There is an urgent need for new and improved therapies for ALS, as there is still no cure. To help accelerate drug development and get promising treatments one step closer to regulatory evaluation, the ALS Association has committed nearly $4 million to support four early-stage clinical trials through our Clinical Trial Awards.
Our Clinical Trial Awards provide up to $1 million over three years to support phase 1 or phase 2a trials that generate important data on things like safety, dosing and biomarkers. These results help make the next steps in drug development, usually much larger clinical trials, less risky and more attractive to future investors. That’s important because it can cost more than $2 billion to develop a new drug.
“For many of our Clinical Trial Awardees, this is the first time people living with ALS will receive their investigational agent or repurposed therapeutic. This is a major milestone for these programs, and we are proud to support them at such a critical time in their development,” Dr. Larkin added.
This year’s Clinical Trial Award recipients have very different approaches to treating ALS and managing the harm it causes:
Aquilus Pharmaceuticals plans to conduct a phase 1 trial of an oral experimental drug called AQU-118, which was designed to block proteins involved in inflammatory processes that are elevated in people living with ALS. The trial will assess the safety and tolerability of the drug in healthy volunteers. This work builds on previous preclinical studies of AQU-118, which we supported through a two-year Lawrence and Isabel Barnett Drug Development Program grant.

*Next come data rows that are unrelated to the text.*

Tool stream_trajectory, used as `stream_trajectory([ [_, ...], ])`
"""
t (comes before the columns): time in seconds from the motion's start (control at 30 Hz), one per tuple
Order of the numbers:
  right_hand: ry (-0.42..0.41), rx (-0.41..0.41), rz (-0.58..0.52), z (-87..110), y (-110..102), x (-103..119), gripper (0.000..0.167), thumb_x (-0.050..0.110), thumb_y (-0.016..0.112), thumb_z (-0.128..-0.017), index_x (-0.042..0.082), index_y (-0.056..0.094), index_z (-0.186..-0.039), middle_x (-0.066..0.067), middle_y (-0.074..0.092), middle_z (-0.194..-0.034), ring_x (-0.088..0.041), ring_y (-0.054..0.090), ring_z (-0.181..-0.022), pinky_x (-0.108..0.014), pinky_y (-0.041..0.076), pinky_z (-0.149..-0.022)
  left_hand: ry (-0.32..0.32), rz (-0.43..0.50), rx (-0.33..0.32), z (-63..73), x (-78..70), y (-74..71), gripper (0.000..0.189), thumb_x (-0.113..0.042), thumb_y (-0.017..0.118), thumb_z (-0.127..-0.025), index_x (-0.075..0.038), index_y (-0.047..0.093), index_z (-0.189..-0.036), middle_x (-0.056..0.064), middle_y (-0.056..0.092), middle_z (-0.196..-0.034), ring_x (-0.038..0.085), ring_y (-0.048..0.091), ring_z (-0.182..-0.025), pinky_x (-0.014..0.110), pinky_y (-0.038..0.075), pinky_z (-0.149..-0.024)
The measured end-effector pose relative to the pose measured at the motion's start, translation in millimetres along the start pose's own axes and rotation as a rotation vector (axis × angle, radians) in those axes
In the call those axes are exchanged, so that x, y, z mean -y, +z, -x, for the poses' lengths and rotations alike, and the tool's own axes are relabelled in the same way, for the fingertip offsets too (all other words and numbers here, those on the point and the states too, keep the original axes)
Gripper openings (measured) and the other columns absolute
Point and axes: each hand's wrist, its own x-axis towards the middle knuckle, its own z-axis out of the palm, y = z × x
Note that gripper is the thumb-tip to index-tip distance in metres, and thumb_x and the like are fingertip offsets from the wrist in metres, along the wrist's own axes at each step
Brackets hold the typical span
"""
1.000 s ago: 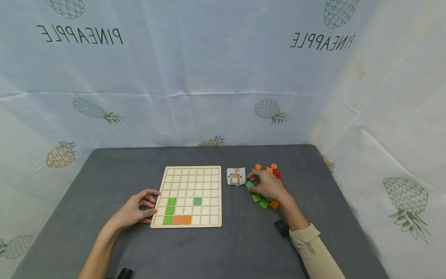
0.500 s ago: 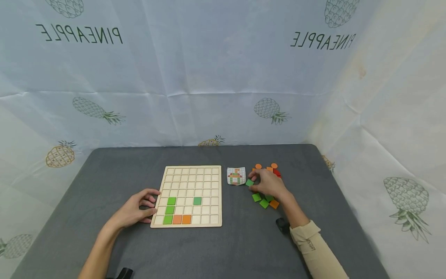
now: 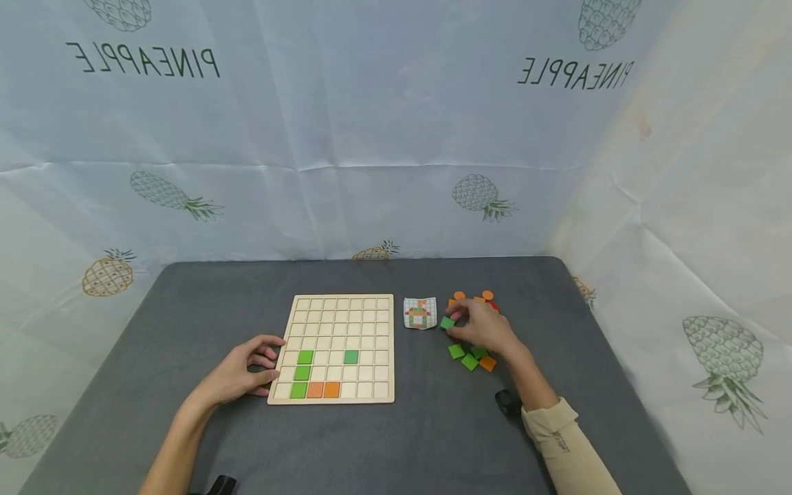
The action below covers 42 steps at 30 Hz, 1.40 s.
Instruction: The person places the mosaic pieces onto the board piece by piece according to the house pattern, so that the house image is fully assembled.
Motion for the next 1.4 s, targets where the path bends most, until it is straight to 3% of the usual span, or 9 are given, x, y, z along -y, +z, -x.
stream_trajectory([
  [0.27,-0.07,-0.023,-0.007,5.3,10.1,26.3,0.035,0.014,0.085,-0.093,0.003,0.074,-0.124,-0.011,0.076,-0.109,-0.008,0.059,-0.068,-0.024,0.052,-0.062,-0.015,-0.002,-0.004,0.7,-1.3,0.8,0.056,-0.001,0.075,-0.097,-0.001,0.053,-0.149,0.02,0.052,-0.123,0.022,0.057,-0.102,0.035,0.066,-0.066],
  [0.73,-0.182,-0.004,-0.013,4.2,46.2,77.1,0.034,0.018,0.088,-0.092,0.013,0.075,-0.123,0.001,0.077,-0.11,0.0,0.057,-0.067,-0.022,0.05,-0.061,-0.025,-0.015,-0.02,-1.7,-0.4,2.4,0.055,0.0,0.075,-0.096,-0.001,0.055,-0.147,0.021,0.052,-0.122,0.025,0.057,-0.103,0.035,0.066,-0.065],
  [1.03,-0.27,0.08,-0.018,-6.4,73.1,100.1,0.033,0.02,0.087,-0.092,0.013,0.075,-0.122,0.0,0.079,-0.108,0.003,0.054,-0.066,-0.019,0.046,-0.058,-0.03,-0.022,-0.025,-2.3,1.3,3.1,0.056,0.001,0.076,-0.095,-0.002,0.055,-0.148,0.021,0.052,-0.122,0.026,0.058,-0.103,0.035,0.066,-0.065],
  [1.17,-0.278,0.126,-0.041,-11.1,84.3,107.2,0.031,0.018,0.085,-0.093,0.014,0.075,-0.122,-0.002,0.079,-0.111,0.004,0.058,-0.068,-0.018,0.048,-0.061,-0.034,-0.015,-0.024,-2.2,0.0,2.8,0.056,0.001,0.076,-0.096,-0.002,0.054,-0.148,0.02,0.052,-0.122,0.025,0.058,-0.103,0.035,0.066,-0.065],
  [1.4,-0.282,0.146,-0.012,-16.1,100.0,115.2,0.031,0.021,0.088,-0.09,0.018,0.077,-0.118,0.007,0.079,-0.106,0.006,0.056,-0.066,-0.018,0.046,-0.06,-0.017,-0.011,-0.012,-1.3,-1.2,1.4,0.058,0.0,0.076,-0.096,0.0,0.053,-0.149,0.021,0.052,-0.122,0.024,0.058,-0.102,0.035,0.066,-0.065],
])
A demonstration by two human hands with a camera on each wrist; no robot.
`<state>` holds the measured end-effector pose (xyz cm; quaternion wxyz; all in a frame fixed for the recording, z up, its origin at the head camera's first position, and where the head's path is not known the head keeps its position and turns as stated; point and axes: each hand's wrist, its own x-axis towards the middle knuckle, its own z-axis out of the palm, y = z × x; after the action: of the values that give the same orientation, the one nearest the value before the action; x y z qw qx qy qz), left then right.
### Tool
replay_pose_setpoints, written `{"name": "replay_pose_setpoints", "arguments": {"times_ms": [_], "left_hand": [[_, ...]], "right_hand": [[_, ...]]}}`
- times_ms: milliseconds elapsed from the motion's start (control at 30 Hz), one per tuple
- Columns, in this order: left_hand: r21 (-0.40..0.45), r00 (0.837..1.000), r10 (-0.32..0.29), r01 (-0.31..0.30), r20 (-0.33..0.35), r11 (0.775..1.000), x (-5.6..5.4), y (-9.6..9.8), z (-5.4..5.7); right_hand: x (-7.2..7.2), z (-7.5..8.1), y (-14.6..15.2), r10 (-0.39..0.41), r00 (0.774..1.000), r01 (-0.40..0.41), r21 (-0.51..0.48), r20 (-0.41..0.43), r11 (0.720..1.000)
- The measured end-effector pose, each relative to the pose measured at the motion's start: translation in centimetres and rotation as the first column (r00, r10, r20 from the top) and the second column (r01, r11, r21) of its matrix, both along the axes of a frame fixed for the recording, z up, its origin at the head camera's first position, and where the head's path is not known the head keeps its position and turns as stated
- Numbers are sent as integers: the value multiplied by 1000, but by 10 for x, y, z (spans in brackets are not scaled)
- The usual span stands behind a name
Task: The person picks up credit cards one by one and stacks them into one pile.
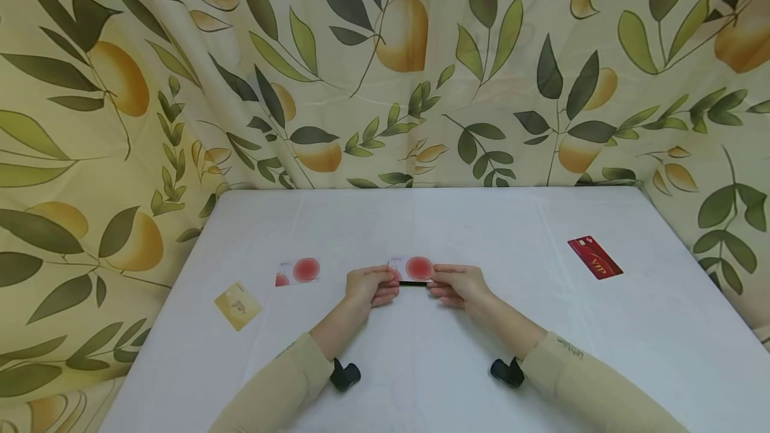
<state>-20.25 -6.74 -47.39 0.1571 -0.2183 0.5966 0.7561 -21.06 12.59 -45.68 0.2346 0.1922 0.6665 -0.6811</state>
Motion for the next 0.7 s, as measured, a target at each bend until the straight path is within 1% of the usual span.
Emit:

InFlectis BioScience is testing IFB-088, which was derived from an FDA-approved drug called guanabenz that is used to treat high blood pressure. The phase 2 trial will see if IFB-088 can slow disease progression for people living with bulbar-onset ALS and will also evaluate the drug’s safety.
ProJenX will conduct a phase 1c study of a new drug called prosetin that was designed to protect motor neurons from the destructive processes triggered by ALS. This study will evaluate the safety, tolerability, absorption, distribution, metabolism and elimination (pharmacokinetics) of various doses of prosetin in people living with ALS to help select the optimal dose to test in future studies.
Swathy Chandrashekhar, M.D., an assistant professor of neurology at University of Kansas Medical Center, is conducting a phase 2a/2b trial of ranolazine, an FDA-approved drug for angina, to see if it can help relieve cramps in people living with ALS. The trial will also assess the drug’s safety and tolerability.